In this notebook we compare the fairness of the different batch algorithms and experiment with ways to improve it.

We define the fairness as the amount of samples taken from each class. For simplicity sake we will only use two classes and define the fairness as: 
$$
Fairness = \frac{amount\_of\_samples\_from\_class}{amount\_of\_total\_samples}
$$

In [1]:
#imports
import numpy as np

# sklearn
from skactiveml.classifier import SklearnClassifier
from skactiveml.pool import UncertaintySampling, BatchBALD
from skactiveml.utils import MISSING_LABEL

from sklearn.datasets import make_classification
from sklearn.linear_model import LogisticRegression

# warnings
import warnings
warnings.filterwarnings("ignore")

In [2]:
def check_fairness(samples, label):
    amount = 0
    for sample in samples:
        if sample == label:
            amount += 1 
    return amount / len(samples)

In [3]:
def al_batch_fairness(iterations=100, batch_size=1, weights = [0.8, 0.2], data_size=400, query_count=10):
    data = []
    qs = UncertaintySampling(method='entropy')
    for rand in range(iterations):
        # Create the data
        Xf, yf = make_classification(n_samples=data_size, n_features=2, n_redundant=0, weights=weights, random_state=rand)
        y = np.full(shape=yf.shape, fill_value=MISSING_LABEL)
        
        clf = SklearnClassifier(LogisticRegression(), classes=np.unique(yf))
        clf.fit(Xf, y)
        out = []
        for _ in range(query_count):
            query_idx = qs.query(Xf, y, clf=clf, batch_size=batch_size)
            y[query_idx] = yf[query_idx]
            clf.fit(Xf, y)
            
            out.append(check_fairness(yf[query_idx], 1))
        data.append(out)
    return np.mean(np.array(data), axis=0)
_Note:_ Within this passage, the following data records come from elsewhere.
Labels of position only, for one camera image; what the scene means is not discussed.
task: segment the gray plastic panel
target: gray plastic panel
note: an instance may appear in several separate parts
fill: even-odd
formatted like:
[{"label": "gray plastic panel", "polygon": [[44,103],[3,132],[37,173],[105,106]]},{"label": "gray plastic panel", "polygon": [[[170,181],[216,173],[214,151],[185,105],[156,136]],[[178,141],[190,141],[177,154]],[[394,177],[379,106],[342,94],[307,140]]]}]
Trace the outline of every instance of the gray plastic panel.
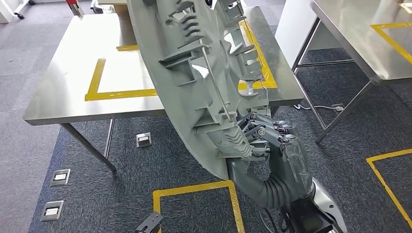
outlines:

def al_bald_fairness(iterations=100, batch_size=1, weights = [0.8, 0.2], data_size=400, query_count=10):
    data = []
    qs = BatchBALD()
    for rand in range(iterations):
        # Create the data
        Xf, yf = make_classification(n_samples=data_size, n_features=2, n_redundant=0, weights=weights, random_state=rand)
        y = np.full(shape=yf.shape, fill_value=MISSING_LABEL)
        ensemble = []
        ensemble.append(SklearnClassifier(LogisticRegression(), classes=np.unique(yf)))
        for clf in ensemble:
            clf.fit(Xf, y)
        out = []
        for _ in range(query_count):
            query_idx = qs.query(Xf, y, ensemble=ensemble, batch_size=batch_size)
            y[query_idx] = yf[query_idx]

            for clf in ensemble:
                clf.fit(Xf, y)
                
            out.append(check_fairness(yf[query_idx], 1))
        data.append(out)
    return np.mean(np.array(data), axis=0)

In [4]:
batch_fairnesses = al_batch_fairness()

In [5]:
bald_fairnesses = al_bald_fairness()

In [6]:
print(f'Normal batch fairness: {np.mean(batch_fairnesses)}')
print(f'Batch bald fairness: {np.mean(bald_fairnesses)}')

Normal batch fairness: 0.363
Batch bald fairness: 0.11099999999999999


These scores seem to align with the performance of the models, meaning that if a model is more fair it would perform better. We want the scores to near 50% which is the best with normal batches.